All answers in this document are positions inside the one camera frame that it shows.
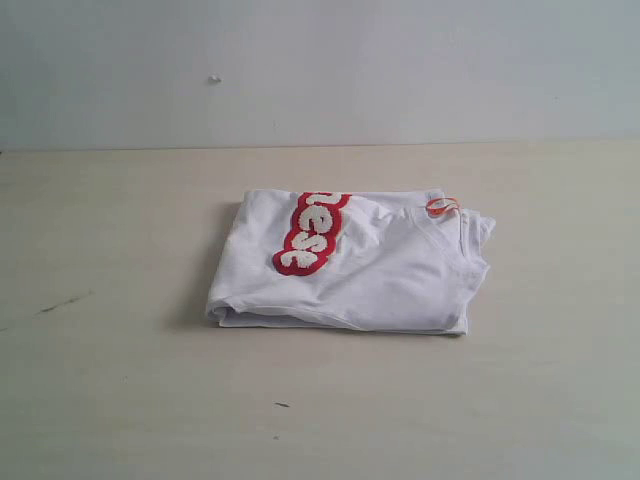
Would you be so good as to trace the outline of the white t-shirt red lettering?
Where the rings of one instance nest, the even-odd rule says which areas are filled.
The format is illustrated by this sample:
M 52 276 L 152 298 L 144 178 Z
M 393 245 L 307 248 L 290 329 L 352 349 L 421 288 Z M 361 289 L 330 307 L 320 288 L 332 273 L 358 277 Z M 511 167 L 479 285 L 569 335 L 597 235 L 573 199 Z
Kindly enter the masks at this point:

TO DO: The records above must be returned exactly, with each picture omitted.

WRITTEN REPLY:
All answers in this document are positions inside the one camera frame that it shows.
Would you be so good as to trace the outline of the white t-shirt red lettering?
Where the rings of one instance nest, the even-odd rule says which areas are filled.
The format is illustrated by this sample:
M 52 276 L 152 298 L 144 178 Z
M 393 245 L 307 248 L 290 329 L 352 349 L 421 288 Z M 361 289 L 330 307 L 320 288 L 332 273 L 358 277 Z M 511 167 L 479 285 L 569 335 L 597 235 L 573 199 Z
Kindly enter the masks at this point:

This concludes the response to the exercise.